ASSIGNMENT: Whenever a picture appears in the listing below, leave it out, and copy exactly the lines from the one containing "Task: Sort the" through the end.

=-=-=

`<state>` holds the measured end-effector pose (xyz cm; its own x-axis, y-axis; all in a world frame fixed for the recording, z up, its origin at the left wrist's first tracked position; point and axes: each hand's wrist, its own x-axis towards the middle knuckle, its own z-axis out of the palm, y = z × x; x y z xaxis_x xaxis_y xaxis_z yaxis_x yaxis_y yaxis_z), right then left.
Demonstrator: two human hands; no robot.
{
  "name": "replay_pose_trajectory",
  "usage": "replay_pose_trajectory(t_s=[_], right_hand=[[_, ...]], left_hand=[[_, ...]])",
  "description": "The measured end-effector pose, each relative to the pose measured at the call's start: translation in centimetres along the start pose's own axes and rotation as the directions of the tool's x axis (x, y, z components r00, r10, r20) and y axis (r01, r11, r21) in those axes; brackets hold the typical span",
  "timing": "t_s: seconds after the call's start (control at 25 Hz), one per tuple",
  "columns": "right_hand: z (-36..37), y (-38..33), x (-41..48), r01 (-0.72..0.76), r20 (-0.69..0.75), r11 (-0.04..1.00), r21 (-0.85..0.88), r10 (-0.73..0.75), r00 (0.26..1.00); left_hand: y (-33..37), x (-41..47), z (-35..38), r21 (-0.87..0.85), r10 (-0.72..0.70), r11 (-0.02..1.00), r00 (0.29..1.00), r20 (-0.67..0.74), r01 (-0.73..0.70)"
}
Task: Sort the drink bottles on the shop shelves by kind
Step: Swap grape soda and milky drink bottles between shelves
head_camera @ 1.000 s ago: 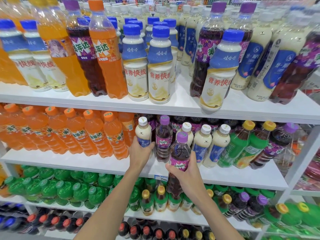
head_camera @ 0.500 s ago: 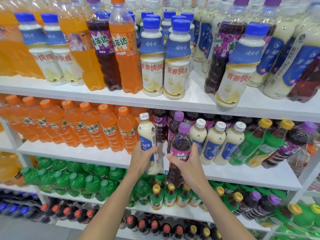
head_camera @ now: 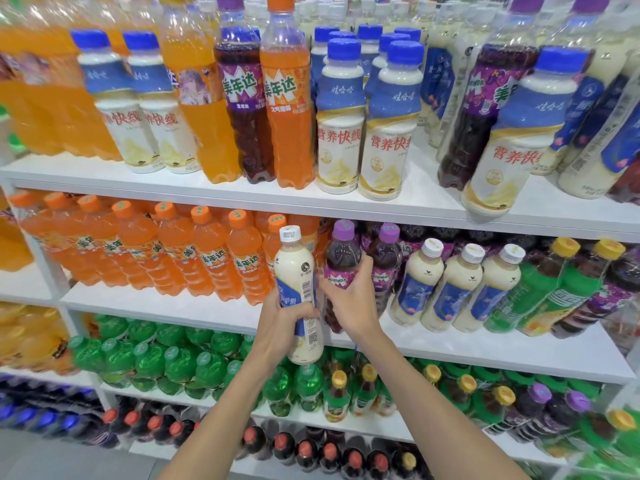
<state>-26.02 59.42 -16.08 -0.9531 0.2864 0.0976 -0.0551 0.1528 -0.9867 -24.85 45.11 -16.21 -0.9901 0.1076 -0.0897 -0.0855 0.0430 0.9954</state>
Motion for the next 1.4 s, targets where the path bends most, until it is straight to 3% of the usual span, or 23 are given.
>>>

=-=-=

SOLUTION TO THIS PROBLEM:
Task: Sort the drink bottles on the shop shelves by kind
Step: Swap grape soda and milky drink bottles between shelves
head_camera @ 1.000 s ago: 
head_camera @ 0.500 s ago: 
head_camera @ now: 
<state>-26.02 59.42 -16.08 -0.9531 0.2864 0.0976 -0.0551 0.1528 -0.9867 -24.85 45.11 -16.21 -0.9901 0.1076 -0.0897 -0.0855 0.0430 0.9954</state>
Motion for the next 1.4 s, targets where the path bends most, until it is straight to 3% of the usual span, or 23 are given.
>>>

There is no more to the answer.